Aku terdiam, sepanjang perjalanan pulang terngiang kata leukimia serta perkataan dokter tadi. 

Tuhaan, aku harus kembali berperang dalam peperangan yang belum aku menangkan sebelumnya.

Peri Kecil yang Sirna (Berbahagialah dalam Kegelapan) #part 4 - Tentang Perubahan

Pagi ini ku awali hariku dengan bernafas.

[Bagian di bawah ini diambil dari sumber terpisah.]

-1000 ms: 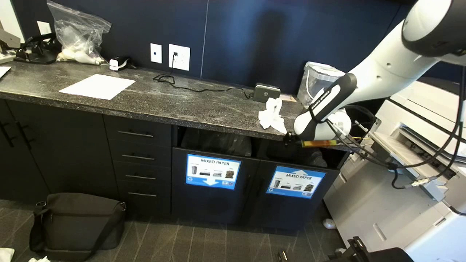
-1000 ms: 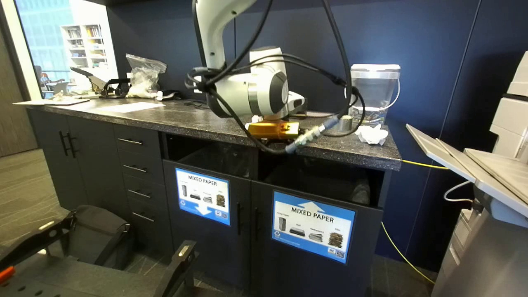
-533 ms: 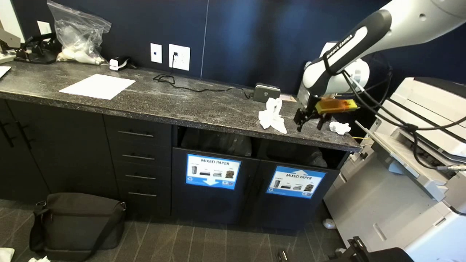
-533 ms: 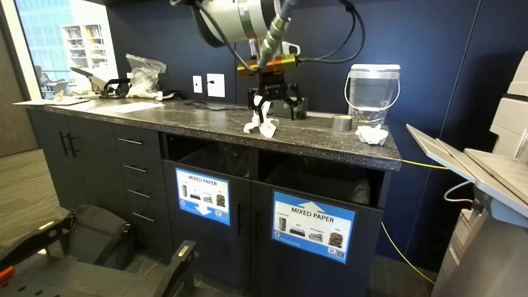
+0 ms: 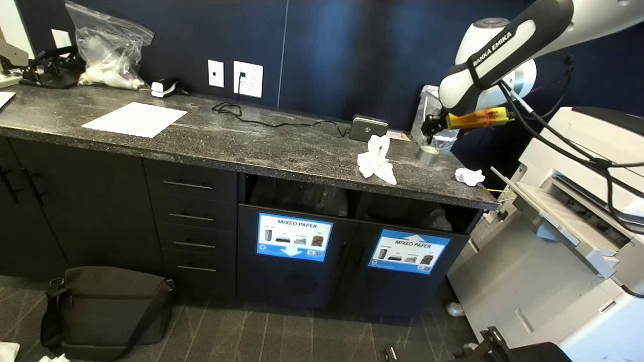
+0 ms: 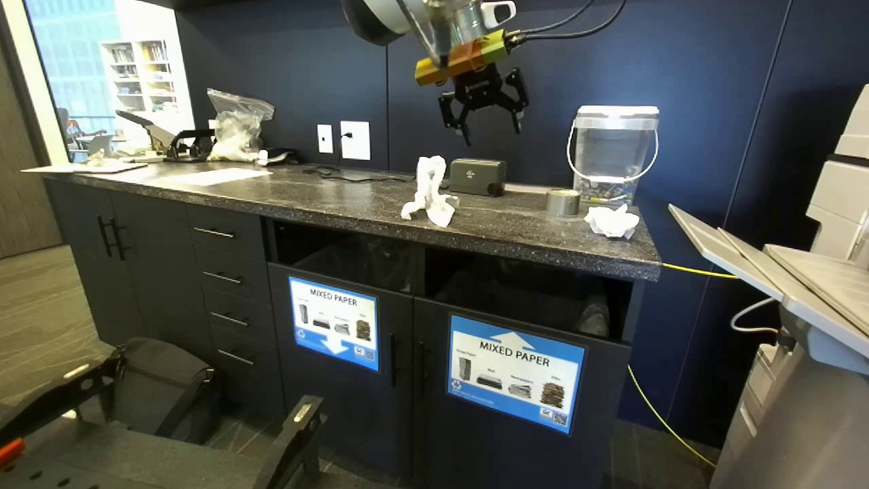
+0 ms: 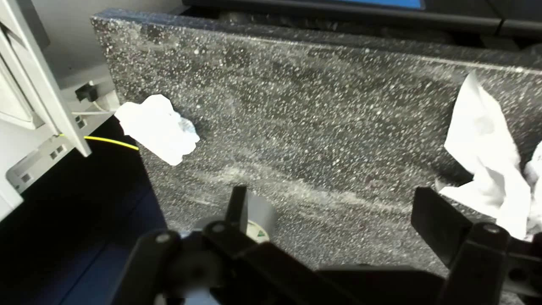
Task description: Put the tissues inside the rubbish bin.
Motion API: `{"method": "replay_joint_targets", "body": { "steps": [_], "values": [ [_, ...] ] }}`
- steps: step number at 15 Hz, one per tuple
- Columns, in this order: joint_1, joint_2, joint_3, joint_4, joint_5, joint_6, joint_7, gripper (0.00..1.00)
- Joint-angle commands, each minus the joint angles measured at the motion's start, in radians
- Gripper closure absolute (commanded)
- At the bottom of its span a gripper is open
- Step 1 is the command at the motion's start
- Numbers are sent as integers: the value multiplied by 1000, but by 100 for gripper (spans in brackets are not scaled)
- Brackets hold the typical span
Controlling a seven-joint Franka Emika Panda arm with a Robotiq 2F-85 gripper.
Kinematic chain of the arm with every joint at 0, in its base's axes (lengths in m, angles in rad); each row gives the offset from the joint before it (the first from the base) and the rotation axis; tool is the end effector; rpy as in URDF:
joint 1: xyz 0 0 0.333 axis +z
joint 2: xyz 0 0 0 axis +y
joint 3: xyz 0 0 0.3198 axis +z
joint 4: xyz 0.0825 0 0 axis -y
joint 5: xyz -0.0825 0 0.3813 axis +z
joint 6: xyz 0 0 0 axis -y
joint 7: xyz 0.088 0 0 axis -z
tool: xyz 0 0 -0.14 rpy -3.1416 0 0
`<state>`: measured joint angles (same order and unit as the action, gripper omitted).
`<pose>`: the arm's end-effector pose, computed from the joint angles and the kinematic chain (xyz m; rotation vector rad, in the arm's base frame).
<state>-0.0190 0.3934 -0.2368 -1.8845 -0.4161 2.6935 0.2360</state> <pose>0.6608 -0.1536 0.3241 2.7379 -0.1584 0.5650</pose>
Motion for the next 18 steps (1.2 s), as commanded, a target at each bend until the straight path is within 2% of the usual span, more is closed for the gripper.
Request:
{"method": "replay_joint_targets", "body": {
  "steps": [1,4,11,14,18],
  "values": [
    [69,90,-128,69,-95,110,216,0],
    [99,177,-213,134,-73,127,341,0],
    [45,313,-216,258,182,73,439,0],
    [36,361,-232,309,256,69,508,0],
    [35,427,-269,389,298,84,610,0]
  ]
}}
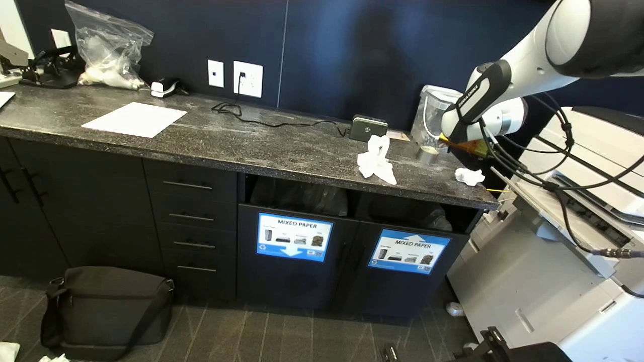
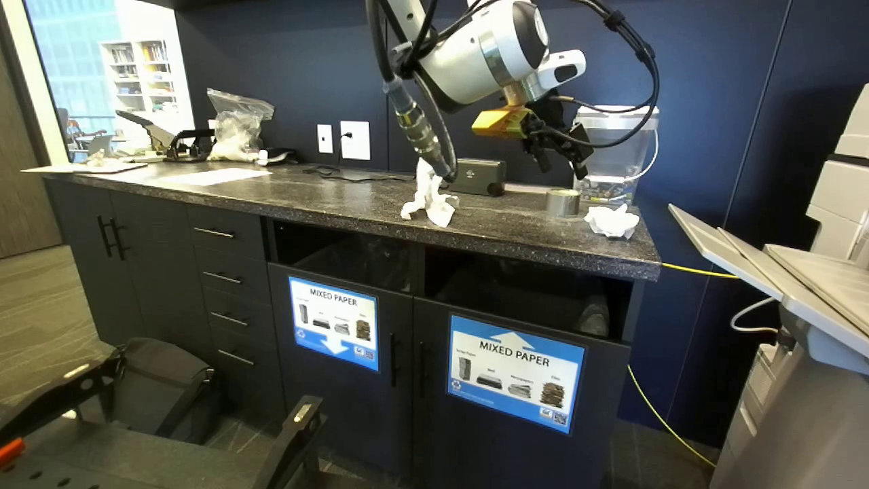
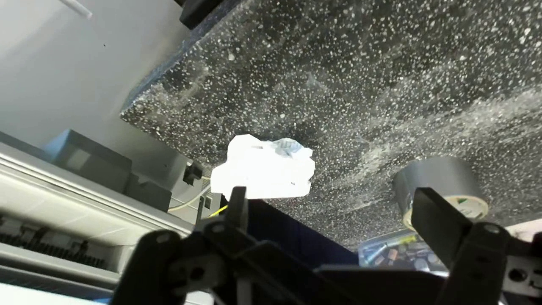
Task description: Put the tissues inside the rubbish bin.
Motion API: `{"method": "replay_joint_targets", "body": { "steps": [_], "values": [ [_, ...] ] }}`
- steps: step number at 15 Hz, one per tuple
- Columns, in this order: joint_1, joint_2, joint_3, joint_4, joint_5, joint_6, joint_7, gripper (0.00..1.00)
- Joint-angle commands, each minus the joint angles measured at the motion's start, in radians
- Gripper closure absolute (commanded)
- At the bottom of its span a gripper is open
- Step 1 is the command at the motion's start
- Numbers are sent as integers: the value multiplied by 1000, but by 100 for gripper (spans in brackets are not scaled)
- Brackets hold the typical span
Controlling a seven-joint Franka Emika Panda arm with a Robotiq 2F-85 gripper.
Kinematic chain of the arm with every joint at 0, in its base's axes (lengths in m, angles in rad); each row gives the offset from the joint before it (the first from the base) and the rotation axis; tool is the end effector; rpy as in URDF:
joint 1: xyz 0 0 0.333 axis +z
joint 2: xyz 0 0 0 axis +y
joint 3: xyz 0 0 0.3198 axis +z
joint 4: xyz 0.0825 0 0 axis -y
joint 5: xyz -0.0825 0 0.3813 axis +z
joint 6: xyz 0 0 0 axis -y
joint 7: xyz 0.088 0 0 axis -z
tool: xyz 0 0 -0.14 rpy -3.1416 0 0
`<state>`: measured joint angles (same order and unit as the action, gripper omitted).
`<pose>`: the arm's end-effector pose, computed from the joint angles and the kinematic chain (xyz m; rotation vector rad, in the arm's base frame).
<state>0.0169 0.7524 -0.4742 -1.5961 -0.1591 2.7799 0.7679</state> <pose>0.7023 -0.2706 0.2564 2.4772 -1.1872 0.7629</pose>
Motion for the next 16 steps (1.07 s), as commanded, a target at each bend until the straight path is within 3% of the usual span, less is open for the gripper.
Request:
{"method": "replay_joint_targets", "body": {
  "steps": [1,4,10,16],
  "values": [
    [-1,86,-40,126,59,-4,121,0],
    [1,145,-74,213,90,-63,264,0],
    [-72,246,-57,394,106,-281,542,0],
    [-210,304,77,580,171,-415,683,0]
  ]
}}
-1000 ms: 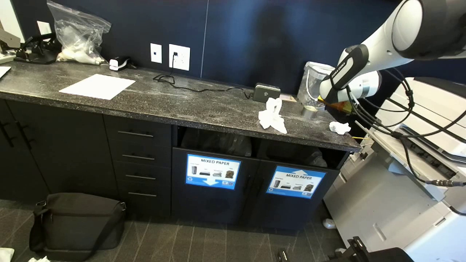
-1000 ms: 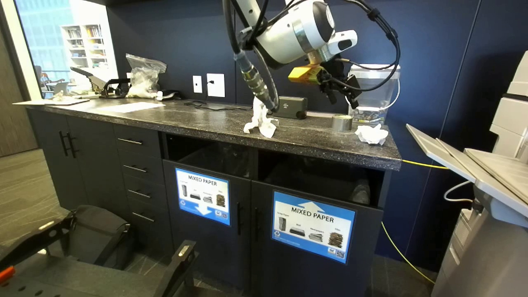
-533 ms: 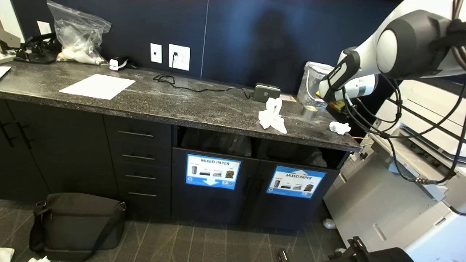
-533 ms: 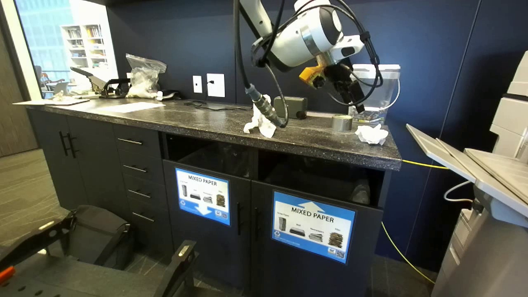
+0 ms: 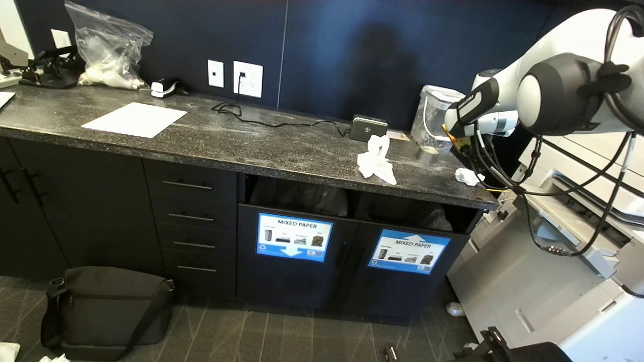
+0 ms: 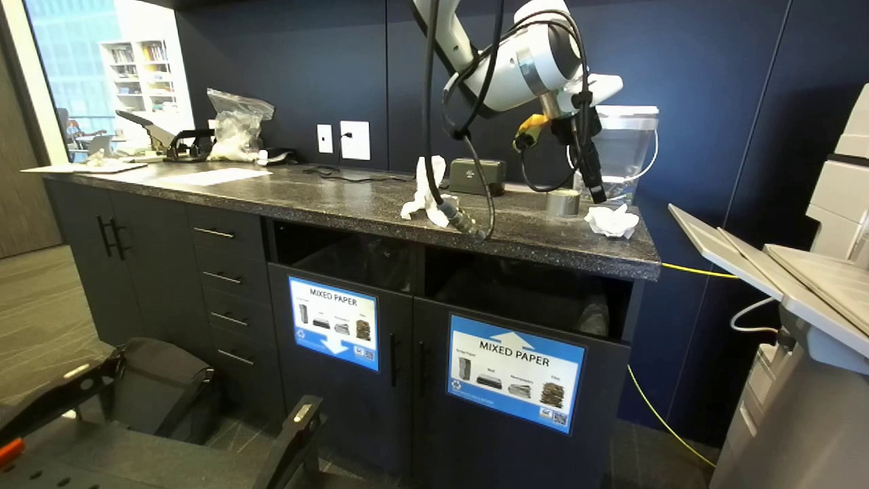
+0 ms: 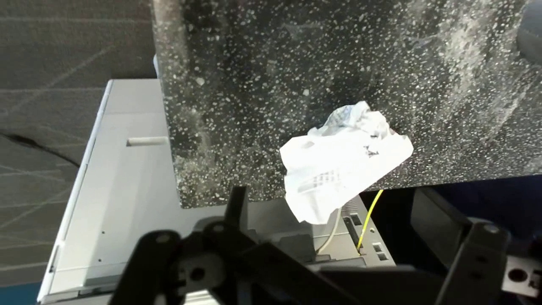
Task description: Put the tissues inside the rubbish bin.
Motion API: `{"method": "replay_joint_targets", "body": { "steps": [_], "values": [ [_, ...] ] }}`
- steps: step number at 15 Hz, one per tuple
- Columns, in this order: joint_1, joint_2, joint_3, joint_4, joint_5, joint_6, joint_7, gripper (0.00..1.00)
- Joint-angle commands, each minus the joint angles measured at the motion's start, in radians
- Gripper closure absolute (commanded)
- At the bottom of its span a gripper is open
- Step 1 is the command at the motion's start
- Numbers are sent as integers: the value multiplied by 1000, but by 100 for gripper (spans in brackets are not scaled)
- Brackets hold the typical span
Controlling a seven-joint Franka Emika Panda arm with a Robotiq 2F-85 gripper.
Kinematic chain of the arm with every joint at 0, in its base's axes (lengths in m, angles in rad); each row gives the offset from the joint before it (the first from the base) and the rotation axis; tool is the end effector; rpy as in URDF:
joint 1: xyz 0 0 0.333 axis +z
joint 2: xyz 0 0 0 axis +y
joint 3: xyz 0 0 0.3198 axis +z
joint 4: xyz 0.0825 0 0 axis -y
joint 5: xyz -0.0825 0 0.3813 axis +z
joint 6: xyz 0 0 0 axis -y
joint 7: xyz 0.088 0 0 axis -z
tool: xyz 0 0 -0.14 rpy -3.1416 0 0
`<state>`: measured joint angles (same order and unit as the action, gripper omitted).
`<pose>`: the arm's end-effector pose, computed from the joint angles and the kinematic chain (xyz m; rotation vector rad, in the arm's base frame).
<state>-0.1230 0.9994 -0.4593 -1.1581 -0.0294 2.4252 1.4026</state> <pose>0.7310 -0.3406 0.2314 1.8841 -2.1570 0.6840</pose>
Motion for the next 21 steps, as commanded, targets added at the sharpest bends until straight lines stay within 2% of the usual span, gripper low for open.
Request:
{"method": "replay_joint_targets", "body": {
  "steps": [1,5,16,21],
  "values": [
    [-90,69,83,167,53,-55,58,0],
    [-125,129,102,236,47,-21,122,0],
    [-133,242,57,329,33,55,280,0],
    [-135,269,30,367,28,44,333,0]
  ]
}}
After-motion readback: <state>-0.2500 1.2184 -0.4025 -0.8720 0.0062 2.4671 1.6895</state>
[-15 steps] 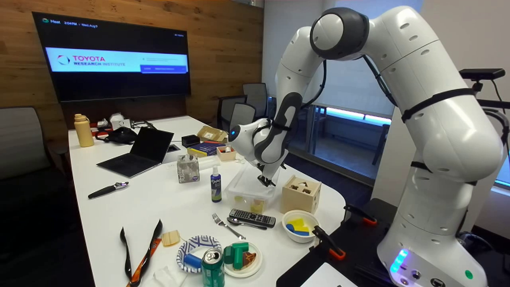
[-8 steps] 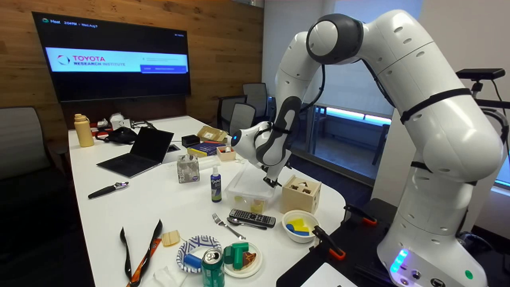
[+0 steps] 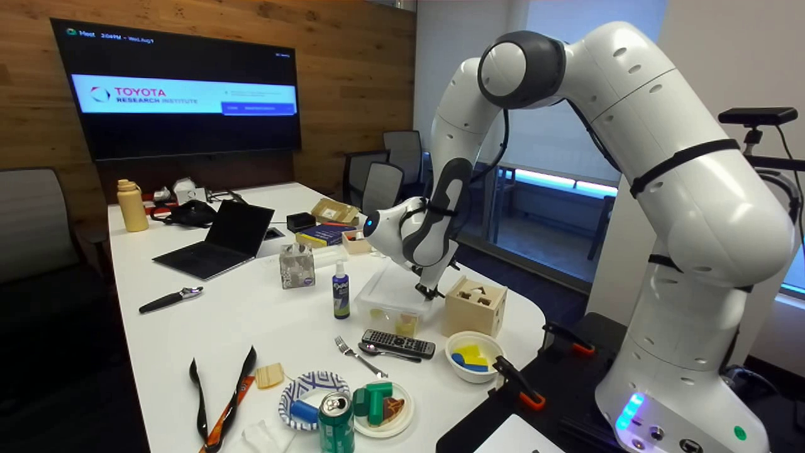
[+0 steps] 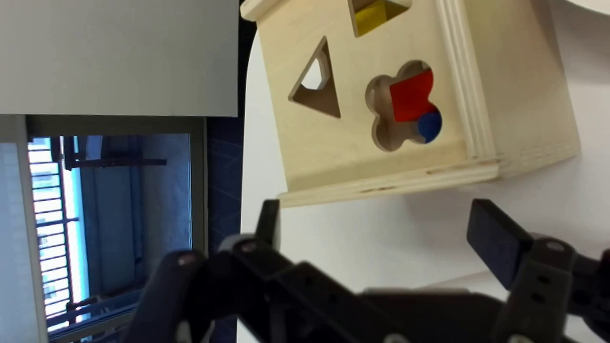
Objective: Move the clear container forwards.
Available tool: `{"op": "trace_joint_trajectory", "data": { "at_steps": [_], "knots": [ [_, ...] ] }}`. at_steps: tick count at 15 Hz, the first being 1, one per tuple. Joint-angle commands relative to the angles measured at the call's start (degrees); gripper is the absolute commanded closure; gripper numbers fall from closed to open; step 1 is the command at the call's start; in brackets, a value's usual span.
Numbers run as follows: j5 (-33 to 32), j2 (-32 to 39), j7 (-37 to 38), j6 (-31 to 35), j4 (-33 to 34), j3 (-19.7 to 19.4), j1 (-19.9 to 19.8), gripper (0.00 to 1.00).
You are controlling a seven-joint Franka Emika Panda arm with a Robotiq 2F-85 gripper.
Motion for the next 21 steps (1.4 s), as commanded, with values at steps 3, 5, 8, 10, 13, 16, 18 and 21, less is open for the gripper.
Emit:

Bernafas pada sesuatu yang beda. Bernafas menggunakan alat yang berbeda. Bernafas dalam persepsi yang berbeda. 

Pasalnya aku masih menentukan cara yang jitu untuk aku bernafas. Ya, kali ini bukan paru-paruku yg bernafas. Melainkan sebuah organ penawar racun yang akan menggantikan tugas sang paru-paru saat ini. Konotasinya hatiku yang akan bernafas. 

Hari ini bunda memutuskan untuk melakukan cangkok hati. Uangnya akan bunda kumpulkan lewat sumbangan-sumbangan sukarela. Haha betapa na'asnya diriku ini, hidup dari belas kasihan orang lain. 

Apa yang ku rasakan? Aku tidak tahu harus merasakan apa, aku sedih, kecewa, tapi juga bahagia. Aku sedih karena hidup diatas rasa kasihan oranglain. Aku kecewa mengapa harus dengan organ oranglain? Aku juga bahagia karena ada jalan untukku sembuh. 

Aku mulai merubah segalanya. Hari ini aku akan melakukan operasi besar. Yang mungkin akan merenggut nyawaku di tengah jalan. Hah, lindungi aku Tuhan.